Current treatments are limited to non-specific immune suppressant drugs “borrowed” from other diseases such as arthritis, and drugs used to stop an organ recipient’s body rejecting the donor organ. Although life-saving in many cases, these drugs have major side effects and don’t control all patients’ disease.
How is stress related to lupus?
As a rheumatologist I treat patients in hospital with musculoskeletal diseases and autoimmune conditions. A patient of mine suffering from lupus had, some time prior to diagnosis, been the victim of an assault, which caused post-traumatic stress disorder (PTSD).
This case posed to me, and more importantly to the patient, the question of whether stress could have led to the development of lupus. Until recently this question has been effectively unanswerable.
A new study looked at data reporting on the association of trauma and PTSD with the incidence of lupus.

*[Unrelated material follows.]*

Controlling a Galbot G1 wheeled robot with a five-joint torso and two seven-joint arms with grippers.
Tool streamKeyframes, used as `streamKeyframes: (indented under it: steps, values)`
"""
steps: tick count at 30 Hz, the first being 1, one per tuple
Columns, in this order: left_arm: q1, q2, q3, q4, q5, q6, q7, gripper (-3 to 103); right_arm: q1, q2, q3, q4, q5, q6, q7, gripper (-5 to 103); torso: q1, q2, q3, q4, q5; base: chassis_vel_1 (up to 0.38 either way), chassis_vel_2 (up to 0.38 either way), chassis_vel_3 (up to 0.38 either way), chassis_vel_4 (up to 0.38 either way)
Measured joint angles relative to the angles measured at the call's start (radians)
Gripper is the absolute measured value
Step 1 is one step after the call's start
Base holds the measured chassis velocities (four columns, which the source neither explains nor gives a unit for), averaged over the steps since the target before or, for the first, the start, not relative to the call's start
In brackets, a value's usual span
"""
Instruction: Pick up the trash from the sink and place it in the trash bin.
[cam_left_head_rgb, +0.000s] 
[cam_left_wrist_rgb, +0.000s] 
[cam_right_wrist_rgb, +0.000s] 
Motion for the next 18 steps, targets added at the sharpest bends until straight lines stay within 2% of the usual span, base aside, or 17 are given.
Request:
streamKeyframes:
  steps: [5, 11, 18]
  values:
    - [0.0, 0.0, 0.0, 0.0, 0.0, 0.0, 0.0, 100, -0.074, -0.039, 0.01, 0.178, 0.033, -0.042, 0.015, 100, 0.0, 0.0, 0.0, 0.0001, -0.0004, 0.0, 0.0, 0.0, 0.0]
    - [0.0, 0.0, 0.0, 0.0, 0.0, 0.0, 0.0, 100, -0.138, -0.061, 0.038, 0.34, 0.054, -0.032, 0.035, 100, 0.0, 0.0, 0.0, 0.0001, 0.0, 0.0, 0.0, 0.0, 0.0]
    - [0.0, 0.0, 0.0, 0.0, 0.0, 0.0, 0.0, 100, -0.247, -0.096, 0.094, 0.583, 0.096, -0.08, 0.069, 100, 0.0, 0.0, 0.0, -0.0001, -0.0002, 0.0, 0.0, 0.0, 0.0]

It found that PTSD was associated with a nearly threefold increase in risk of subsequently developing lupus.
A past history of trauma, regardless of carrying a PTSD diagnosis, was associated with a similar threefold increase in the risk of lupus.
These findings confirm a previous study of ex-service personnel, in which PTSD was both disturbingly prevalent and also a powerful risk factor for the development of autoimmune diseases, including lupus.

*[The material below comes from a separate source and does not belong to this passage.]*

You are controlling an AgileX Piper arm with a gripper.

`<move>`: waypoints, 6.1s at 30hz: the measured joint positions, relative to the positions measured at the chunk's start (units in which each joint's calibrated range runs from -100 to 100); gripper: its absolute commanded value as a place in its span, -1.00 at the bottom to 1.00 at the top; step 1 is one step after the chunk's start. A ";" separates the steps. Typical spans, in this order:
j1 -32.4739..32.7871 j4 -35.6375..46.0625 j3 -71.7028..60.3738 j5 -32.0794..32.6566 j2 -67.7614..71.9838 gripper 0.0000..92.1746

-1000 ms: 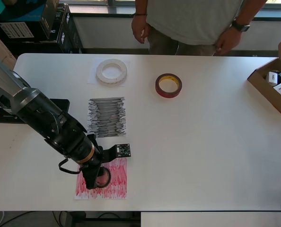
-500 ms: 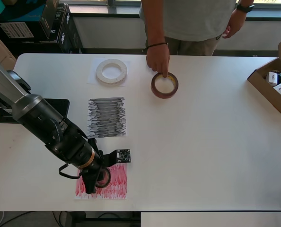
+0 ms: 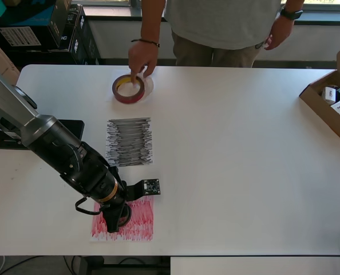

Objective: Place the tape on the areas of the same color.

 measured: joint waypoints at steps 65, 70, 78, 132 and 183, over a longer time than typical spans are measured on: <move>-1.64 1.26 -0.06 0.00 0.07 0.00; -1.64 1.26 0.11 0.00 0.07 0.00; -1.64 1.27 1.07 0.00 0.07 0.00; 14.02 10.15 -1.69 15.58 -13.25 -1.00; 31.52 -17.25 17.03 18.81 -20.12 -1.00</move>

The association of stress and the immune system dates back to the 1930s, when pioneering endocrinologist Hans Selye found that there are distinct changes in the body in response to a threat. The term “stress” was also attributed to Selye, albeit coined much later.
Crucially, Selye also observed that stress results in disturbances in steroid hormone production. As we now know, the body’s naturally occurring steroids act through the same pathway as steroid drugs used to treat lupus. This provides a possible mechanism for the connection between stress and the control of immunity.

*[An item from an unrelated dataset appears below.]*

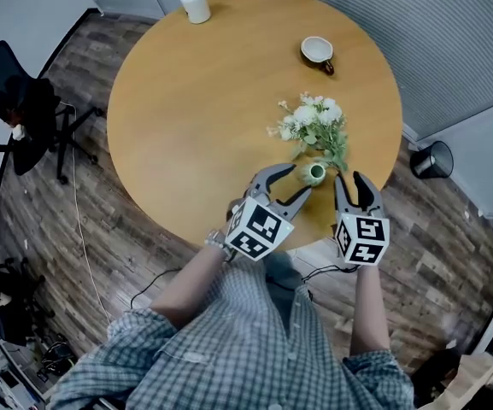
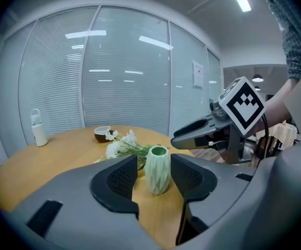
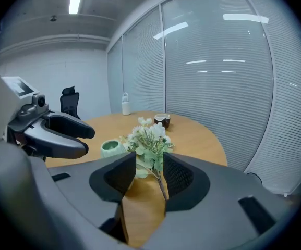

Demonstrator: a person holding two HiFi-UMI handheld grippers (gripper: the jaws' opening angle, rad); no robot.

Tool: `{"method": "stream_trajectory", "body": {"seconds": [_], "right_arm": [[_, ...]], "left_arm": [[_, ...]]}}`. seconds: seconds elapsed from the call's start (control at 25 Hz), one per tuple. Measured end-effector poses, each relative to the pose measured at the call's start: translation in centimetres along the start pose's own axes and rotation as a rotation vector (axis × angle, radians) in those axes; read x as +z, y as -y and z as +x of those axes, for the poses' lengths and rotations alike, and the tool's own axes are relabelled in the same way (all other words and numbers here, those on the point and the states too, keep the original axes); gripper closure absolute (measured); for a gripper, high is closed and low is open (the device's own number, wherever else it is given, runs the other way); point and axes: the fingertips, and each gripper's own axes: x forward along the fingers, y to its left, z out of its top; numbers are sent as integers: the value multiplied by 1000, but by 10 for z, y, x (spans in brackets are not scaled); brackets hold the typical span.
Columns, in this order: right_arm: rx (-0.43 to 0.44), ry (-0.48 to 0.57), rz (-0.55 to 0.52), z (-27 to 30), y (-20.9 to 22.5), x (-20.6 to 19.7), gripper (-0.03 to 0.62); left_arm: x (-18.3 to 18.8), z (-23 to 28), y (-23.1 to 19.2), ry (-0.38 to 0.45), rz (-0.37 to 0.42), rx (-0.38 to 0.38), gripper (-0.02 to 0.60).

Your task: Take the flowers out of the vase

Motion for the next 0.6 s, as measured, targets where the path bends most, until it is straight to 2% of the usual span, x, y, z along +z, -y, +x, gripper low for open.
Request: {"method": "stream_trajectory", "body": {"seconds": [0.04,0.12,0.2,0.4,0.6], "right_arm": [[-11,20,6,-6,-1,5,436],[-43,67,20,-19,-1,17,518],[-60,111,33,-31,-2,29,554],[-40,193,31,-59,-14,57,583],[-7,288,36,-84,-27,85,585]], "left_arm": [[3,-5,-2,6,-1,6,382],[11,-14,-6,21,1,16,421],[20,-24,-9,43,4,30,465],[48,-48,-17,115,7,64,562],[68,-70,-18,152,27,67,574]]}}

Intriguingly, some organ manifestations of lupus, such as severe skin or blood disease, are notoriously resistant to steroids, and recent laboratory studies suggest interferon activation in lupus may be responsible for this steroid resistance. Thus, stress, changes in steroid production, and failure to suppress interferons may represent a chain of events influencing the development of lupus.
So this new study means we’re a little less unsure about the causes of auto-immune diseases. And while sufferers can’t change past life events, knowing the causes brings us closer to understanding, and to better treatments.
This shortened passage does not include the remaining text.